Datto has shipped a threat protection solution for the Microsoft cloud.
Named SaaS Defense, and based on technology the company acquired along with security vendor BitDam in March, the new system is designed to detect and block ransomware, malware, phishing attempts, and business email compromise attacks on the Microsoft 365 suite’s Outlook, OneDrive, SharePoint, and Teams components.
According to Datto, the solution is sophisticated enough to identify and intercept zero-day exploits in real time, and prevented more threats while delivering fewer false positives than five similar leading products in head-to-head tests.
“The product has a depth and a breadth that I think will impress people,” said Datto CEO Tim Weller in a conversation with ChannelPro today during the vendor’s DattoCon NOW partner conference. That event, which was originally scheduled to take place in Seattle this week, ran online instead due to concerns about the coronavirus pandemic.
Formally launched weeks after the release of a business continuity solution for Microsoft Azure, SaaS Defense joins an expanding lineup of data protection technologies from Datto that includes the ransomware detection and patch management functionality in its RMM platform, its SaaS Protection cloud-to-cloud backup solution, and its on-premises BDR appliances. DattoCon NOW attendees can download free not-for-resale copies of both SaaS Defense and SaaS Protection.

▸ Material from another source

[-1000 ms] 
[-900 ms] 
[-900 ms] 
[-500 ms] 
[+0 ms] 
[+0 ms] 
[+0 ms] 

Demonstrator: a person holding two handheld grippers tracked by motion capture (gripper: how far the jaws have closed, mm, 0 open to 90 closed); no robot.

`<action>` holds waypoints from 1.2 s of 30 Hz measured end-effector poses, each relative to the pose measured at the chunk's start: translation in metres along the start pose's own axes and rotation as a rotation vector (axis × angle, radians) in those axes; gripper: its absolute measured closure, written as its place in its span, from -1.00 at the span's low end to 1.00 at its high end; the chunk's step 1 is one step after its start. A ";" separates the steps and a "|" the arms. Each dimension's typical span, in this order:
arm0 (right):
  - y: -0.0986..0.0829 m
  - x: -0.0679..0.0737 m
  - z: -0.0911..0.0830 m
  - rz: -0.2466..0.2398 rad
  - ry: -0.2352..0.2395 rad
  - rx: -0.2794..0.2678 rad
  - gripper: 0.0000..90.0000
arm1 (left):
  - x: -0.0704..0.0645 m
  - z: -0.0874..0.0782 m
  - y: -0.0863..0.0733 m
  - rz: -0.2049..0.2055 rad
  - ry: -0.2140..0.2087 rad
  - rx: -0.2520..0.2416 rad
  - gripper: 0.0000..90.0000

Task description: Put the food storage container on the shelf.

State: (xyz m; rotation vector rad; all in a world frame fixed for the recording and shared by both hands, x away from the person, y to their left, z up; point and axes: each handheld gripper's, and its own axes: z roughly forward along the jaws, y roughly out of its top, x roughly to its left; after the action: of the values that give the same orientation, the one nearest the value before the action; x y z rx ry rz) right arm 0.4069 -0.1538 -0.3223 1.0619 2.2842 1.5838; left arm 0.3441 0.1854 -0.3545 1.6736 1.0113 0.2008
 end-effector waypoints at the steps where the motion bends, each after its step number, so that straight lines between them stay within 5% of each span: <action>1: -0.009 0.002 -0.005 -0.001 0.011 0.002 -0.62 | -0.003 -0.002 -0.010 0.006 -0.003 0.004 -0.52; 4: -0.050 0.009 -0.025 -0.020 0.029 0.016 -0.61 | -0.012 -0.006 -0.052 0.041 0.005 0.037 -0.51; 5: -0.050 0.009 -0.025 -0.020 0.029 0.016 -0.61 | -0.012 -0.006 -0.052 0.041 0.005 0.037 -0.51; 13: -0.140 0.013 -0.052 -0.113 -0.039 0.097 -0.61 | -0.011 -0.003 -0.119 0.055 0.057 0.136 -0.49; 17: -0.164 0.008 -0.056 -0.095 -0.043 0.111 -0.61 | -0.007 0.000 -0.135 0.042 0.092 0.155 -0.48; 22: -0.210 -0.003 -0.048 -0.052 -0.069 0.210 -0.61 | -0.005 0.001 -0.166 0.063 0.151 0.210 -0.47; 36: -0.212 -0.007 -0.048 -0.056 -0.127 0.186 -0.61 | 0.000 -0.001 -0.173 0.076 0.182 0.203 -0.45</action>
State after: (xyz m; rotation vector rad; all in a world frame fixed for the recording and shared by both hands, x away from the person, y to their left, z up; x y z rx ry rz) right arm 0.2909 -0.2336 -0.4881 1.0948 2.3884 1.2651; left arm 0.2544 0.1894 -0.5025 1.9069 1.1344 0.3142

According to Weller, securing the 300 million Microsoft 365 seats now in use worldwide is both an important responsibility and massive business opportunity for MSPs. Datto has set pricing on SaaS Defense low enough to leave significant room for profit, he adds.
“Many of you told us that your margin from M365 seats doubled when you added Datto SaaS Protection backup and recovery just a couple of short years ago, and now we aim to triple your margin by adding SaaS Defense to this bundle,” said Weller during today’s show. “Think about it as doing well by doing good. You’re doing good security protection for your clients, and you’re doing well growing your business at the same time.”
SaaS Defense arrives at a time of exploding cyberthreat activity. Nearly one in four respondents to Datto’s State of the Channel Ransomware Report, published late last year, reported experiencing ransomware attacks on their clients’ SaaS applications, and 64% of those companies saw attacks within Microsoft 365. Researcher Cybersecurity Ventures, meanwhile, expects ransomware to do $20 billion in damage worldwide this year and $265 billion by 2031.
All of that, Weller said this morning, has been accelerated by the digitization of once physical assets and the diversification of devices used to produce and access those assets.
“It feels like infinite users, infinite demand for applications, infinite endpoints, infinite locations, and unfortunately, an infinite attack surface,” said Weller at DattoCon. “Complexity is rising, and with that rising complexity, we get risk.”
Without citing specifics, Weller indicated that further products for security and other tasks will join the Datto portfolio in the near future. “We’re in the beginning of the largest technology cycle in Datto’s history,” he said this morning.
Those releases will be the culmination of a process that began in 2019 when CTO Bob Petrocelli joined the company, Weller added.
“We planted a lot of seeds over that first year,” he says. “Look out just to even 12 to 24 months, and there’s quite a harvest coming.”
Weller and other Datto executives spoke more broadly about the importance of embracing a “security-first” mindset at DattoCon today.